I am Veruca Barrett, Her Honor the FUCKING Mayor, and THIS IS JUSTICE NIGHT!

The crowd cheered and stomped hard enough to shake the cage bars. The floorboards jumping under his feet, Felix felt his heart crawl up into his throat.

Nobody here, he realized, was sane. And no one was going to help him.

Veruca tumbled into her throne and twirled one finger in the air. The cage door clanked and swung open. Two of the Coffin Boys strode in, keeping the prisoners at bay with swings of their maces, and grabbed a pair of ragged men. Up on the dais, the gaunt Mirenzei handed the mayor a furled scroll.

“Let’s see,” Veruca said as she unwound the scroll and gave it a once-over. “We’ll start things off with a proper trial. Two men caught red-handed trying to make off with a merchant’s coin box. They each say—now, get this, you’ll like this part—they each say that the
other
man is the
real
thief, and that they were merely trying to stop the crime like a good citizen.”

The Coffin Boys tossed a pair of rusty, dented short swords at the two men’s feet. The prisoners picked them up, hesitant, their hands shaking as they clumsily raised the blades to guard themselves.

“One of them must be innocent,” Veruca called out. “Let’s find out who.
Fight!

The prisoners looked at one another, then down at their swords. Their expressions mirrored the sick churning in Felix’s guts. Trial by combat was an artifact of the grisly past, outlawed a century ago in Mirenze. Here in the Reach, it was what passed for entertainment.

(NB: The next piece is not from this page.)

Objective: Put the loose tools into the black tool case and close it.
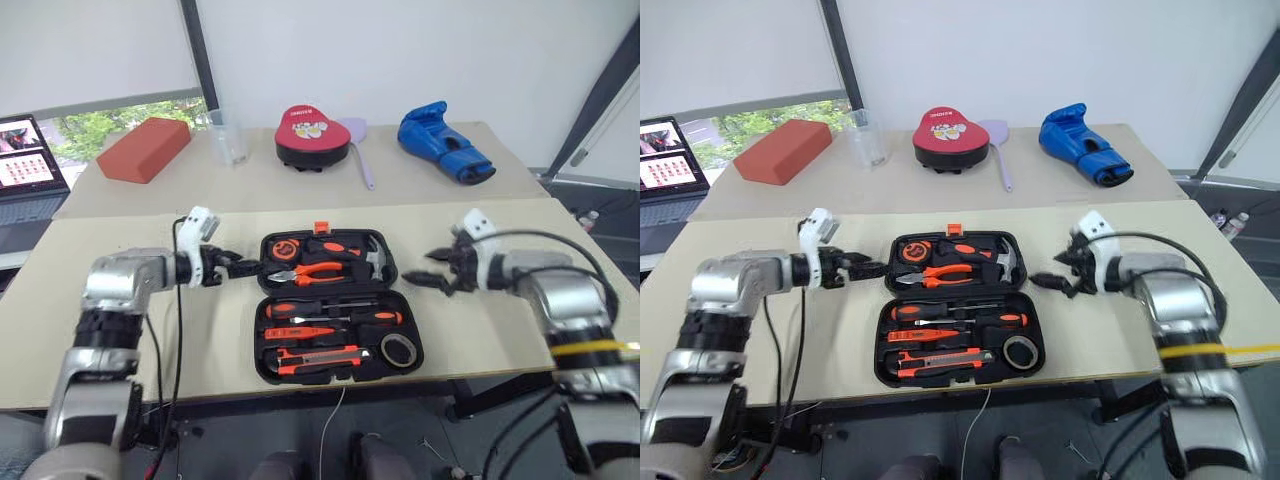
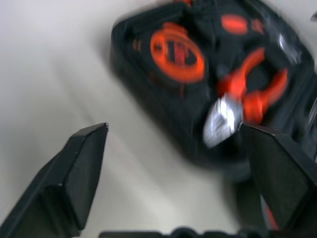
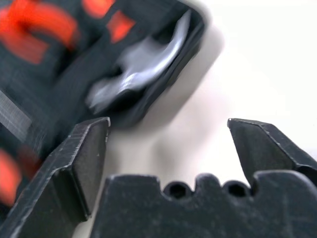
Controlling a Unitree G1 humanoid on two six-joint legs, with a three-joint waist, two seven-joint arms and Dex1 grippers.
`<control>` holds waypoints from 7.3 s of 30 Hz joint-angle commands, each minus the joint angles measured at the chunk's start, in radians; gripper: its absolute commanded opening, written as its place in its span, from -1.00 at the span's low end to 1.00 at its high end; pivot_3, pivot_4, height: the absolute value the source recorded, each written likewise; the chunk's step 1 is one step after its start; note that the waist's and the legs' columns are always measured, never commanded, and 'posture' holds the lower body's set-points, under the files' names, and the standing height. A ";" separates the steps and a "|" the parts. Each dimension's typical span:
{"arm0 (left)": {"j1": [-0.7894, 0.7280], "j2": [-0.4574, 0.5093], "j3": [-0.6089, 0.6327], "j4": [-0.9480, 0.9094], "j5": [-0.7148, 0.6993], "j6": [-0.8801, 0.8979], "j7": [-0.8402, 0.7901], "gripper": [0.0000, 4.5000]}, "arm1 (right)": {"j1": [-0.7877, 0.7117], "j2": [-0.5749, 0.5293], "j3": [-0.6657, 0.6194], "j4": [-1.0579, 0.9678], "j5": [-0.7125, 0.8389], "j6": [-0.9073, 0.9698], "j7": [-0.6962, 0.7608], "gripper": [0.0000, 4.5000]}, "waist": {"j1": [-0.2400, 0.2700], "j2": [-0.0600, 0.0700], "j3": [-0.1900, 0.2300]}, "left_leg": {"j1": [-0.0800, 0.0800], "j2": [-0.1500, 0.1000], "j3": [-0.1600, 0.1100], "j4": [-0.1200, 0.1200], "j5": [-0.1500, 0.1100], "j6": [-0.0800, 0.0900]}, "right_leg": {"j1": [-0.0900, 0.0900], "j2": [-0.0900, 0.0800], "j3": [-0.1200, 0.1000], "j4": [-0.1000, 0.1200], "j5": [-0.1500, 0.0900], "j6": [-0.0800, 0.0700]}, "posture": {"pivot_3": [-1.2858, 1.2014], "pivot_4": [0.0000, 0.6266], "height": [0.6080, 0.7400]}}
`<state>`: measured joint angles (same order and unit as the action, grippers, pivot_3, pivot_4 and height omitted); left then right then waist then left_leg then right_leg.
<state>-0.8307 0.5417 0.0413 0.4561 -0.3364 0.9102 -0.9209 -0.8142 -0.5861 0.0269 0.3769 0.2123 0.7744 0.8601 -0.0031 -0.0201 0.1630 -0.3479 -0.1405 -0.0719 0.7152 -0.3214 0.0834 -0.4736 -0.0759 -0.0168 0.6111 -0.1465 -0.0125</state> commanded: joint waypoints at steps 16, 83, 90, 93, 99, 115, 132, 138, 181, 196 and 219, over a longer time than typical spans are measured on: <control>-0.025 -0.030 -0.032 0.097 0.030 -0.048 0.027 -0.97 | -0.078 0.124 0.013 0.160 -0.043 -0.002 -0.138 -0.98 | 0.000 0.001 -0.003 | 0.003 -0.001 -0.001 0.005 -0.002 -0.008 | 0.004 0.000 0.000 0.001 0.001 0.000 | 0.03 -0.52 1.00; -0.166 -0.019 -0.369 0.510 0.383 -1.142 -0.560 -0.99 | 0.492 -0.177 0.118 -0.454 -0.130 -0.497 0.012 -1.00 | 0.012 -0.001 -0.002 | -0.001 -0.001 0.000 -0.001 0.001 -0.004 | 0.003 -0.002 -0.009 -0.016 0.008 0.001 | 0.03 -0.52 1.00; -0.184 -0.047 -0.213 0.417 0.248 -0.948 -0.533 -0.99 | 0.562 -0.179 0.031 -0.524 -0.055 -0.446 0.014 -1.00 | 0.023 0.000 -0.002 | -0.007 -0.001 -0.001 0.005 0.001 -0.001 | -0.001 0.000 -0.008 -0.013 0.010 0.001 | 0.03 -0.52 1.00; -0.189 -0.026 -0.132 0.322 0.143 -0.710 -0.555 -0.99 | 0.656 -0.213 -0.021 -0.650 0.024 -0.381 0.064 -1.00 | 0.020 0.000 -0.002 | -0.007 -0.001 -0.002 0.006 0.000 0.000 | -0.002 0.000 -0.008 -0.011 0.010 0.001 | 0.03 -0.52 1.00; -0.089 -0.057 -0.146 -0.032 0.046 -0.428 -0.515 -0.99 | 0.751 -0.237 -0.074 -0.822 0.143 -0.262 0.086 -1.00 | 0.014 0.000 -0.002 | -0.006 -0.001 -0.001 0.007 -0.001 0.002 | -0.001 0.000 -0.007 -0.005 0.010 0.001 | 0.03 -0.52 1.00; 0.037 -0.119 -0.424 -0.037 0.323 -0.839 -0.402 -0.99 | 0.591 -0.144 0.056 -0.707 0.093 -0.214 -0.001 -1.00 | 0.015 0.001 -0.004 | 0.014 0.000 0.000 -0.001 -0.005 -0.006 | 0.017 0.001 -0.003 -0.016 0.010 0.002 | 0.03 -0.52 1.00; 0.021 -0.123 -0.406 -0.027 0.310 -0.836 -0.392 -0.99 | 0.519 -0.146 -0.023 -0.733 0.226 -0.094 0.011 -1.00 | 0.016 0.002 -0.004 | 0.014 0.001 0.000 -0.002 -0.004 -0.005 | 0.015 0.002 -0.003 -0.016 0.010 0.002 | 0.03 -0.52 1.00; 0.017 -0.123 -0.405 -0.029 0.310 -0.837 -0.392 -0.99 | 0.541 -0.168 0.001 -0.713 0.184 -0.097 0.002 -1.00 | 0.017 0.002 -0.005 | 0.014 0.001 -0.001 -0.002 -0.004 -0.005 | 0.016 0.002 -0.003 -0.016 0.010 0.002 | 0.03 -0.52 1.00; -0.026 -0.151 -0.416 0.053 0.319 -0.896 -0.386 -0.99 | 0.677 -0.226 -0.117 -0.878 0.292 0.006 -0.082 -1.00 | 0.042 0.004 -0.007 | 0.013 0.000 0.000 -0.001 -0.005 -0.005 | 0.016 0.001 -0.002 -0.017 0.009 0.004 | 0.03 -0.52 1.00; -0.027 -0.151 -0.427 0.046 0.328 -0.925 -0.389 -0.99 | 0.705 -0.229 -0.155 -0.895 0.340 0.028 -0.063 -1.00 | 0.044 0.004 -0.007 | 0.013 0.000 0.000 -0.002 -0.005 -0.005 | 0.016 0.001 -0.002 -0.017 0.009 0.004 | 0.03 -0.52 1.00; -0.018 -0.154 -0.435 0.044 0.339 -0.943 -0.394 -0.99 | 0.772 -0.193 -0.151 -0.901 0.338 0.050 -0.145 -1.00 | 0.043 0.004 -0.007 | 0.013 0.000 -0.001 -0.002 -0.005 -0.005 | 0.016 0.002 -0.002 -0.017 0.009 0.004 | 0.03 -0.52 1.00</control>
<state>-0.8706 0.3828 -0.3569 0.4797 -0.0404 -0.0286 -1.3069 -0.0524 -0.7715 -0.1149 -0.5008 0.5521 0.8294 0.7154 0.0397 -0.0165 0.1560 -0.3349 -0.1401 -0.0725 0.7129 -0.3269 0.0788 -0.4581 -0.0742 -0.0191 0.5939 -0.1375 -0.0083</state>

For a moment, Felix thought they might fight back. Turn on their captors and attack the Coffin Boys guarding the doors out of the pit. They knew it was futile, though. One of them lost his nerve first, raising his sword and charging the other prisoner with a frantic scream. The other man stepped to the side, lashed out with his sword, and sliced his enemy’s guts open. The first prisoner went down and the second one pounced, bringing the sword up high and chopping it down again and again as if he were cutting firewood, drenching himself in blood and bile while the audience roared.

The prisoner staggered back. The sword dropped from his hands as he looked down at the other man’s mutilated corpse. He fell to his knees and vomited on the sawdust-littered wood.